◆ The task ◆
All lines below starting at the one that holds "A marked-up camera" and ending at the one that holds "instruction: provide the" should be printed exactly, ends included. Pictures should not be printed, nor anything else.

◆ Input material ◆
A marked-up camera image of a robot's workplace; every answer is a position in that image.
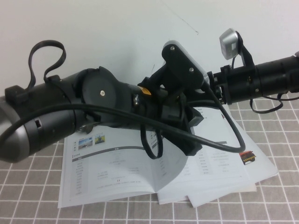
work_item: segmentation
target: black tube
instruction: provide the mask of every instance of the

---

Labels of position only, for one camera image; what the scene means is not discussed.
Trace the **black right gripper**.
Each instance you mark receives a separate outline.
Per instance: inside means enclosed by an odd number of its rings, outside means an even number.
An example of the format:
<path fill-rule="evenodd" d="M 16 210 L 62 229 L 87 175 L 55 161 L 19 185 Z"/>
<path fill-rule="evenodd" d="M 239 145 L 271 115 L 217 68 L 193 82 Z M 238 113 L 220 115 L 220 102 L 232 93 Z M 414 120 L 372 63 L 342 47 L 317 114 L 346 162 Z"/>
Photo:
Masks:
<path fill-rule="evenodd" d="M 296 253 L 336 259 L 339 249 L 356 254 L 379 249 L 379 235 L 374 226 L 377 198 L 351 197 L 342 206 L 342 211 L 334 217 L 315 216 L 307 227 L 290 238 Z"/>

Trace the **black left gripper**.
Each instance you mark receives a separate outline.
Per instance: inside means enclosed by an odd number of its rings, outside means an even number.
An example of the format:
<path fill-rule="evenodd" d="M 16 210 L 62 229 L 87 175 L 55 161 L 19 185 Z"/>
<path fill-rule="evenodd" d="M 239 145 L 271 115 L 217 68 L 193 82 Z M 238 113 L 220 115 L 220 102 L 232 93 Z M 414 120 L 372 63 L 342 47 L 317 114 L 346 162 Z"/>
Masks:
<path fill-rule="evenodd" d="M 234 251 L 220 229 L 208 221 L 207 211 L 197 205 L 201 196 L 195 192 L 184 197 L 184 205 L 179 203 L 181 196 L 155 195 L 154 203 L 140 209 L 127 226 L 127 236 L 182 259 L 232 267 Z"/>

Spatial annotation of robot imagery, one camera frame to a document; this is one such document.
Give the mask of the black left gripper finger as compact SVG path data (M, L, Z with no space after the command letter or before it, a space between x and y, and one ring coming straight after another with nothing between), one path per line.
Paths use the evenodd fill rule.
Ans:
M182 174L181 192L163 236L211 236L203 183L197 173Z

◆ Response to the task ◆
A marked-up camera image of a robot's workplace; every answer is a position in that image.
work_item: segmentation
target: black tube
instruction: provide the mask of every instance of the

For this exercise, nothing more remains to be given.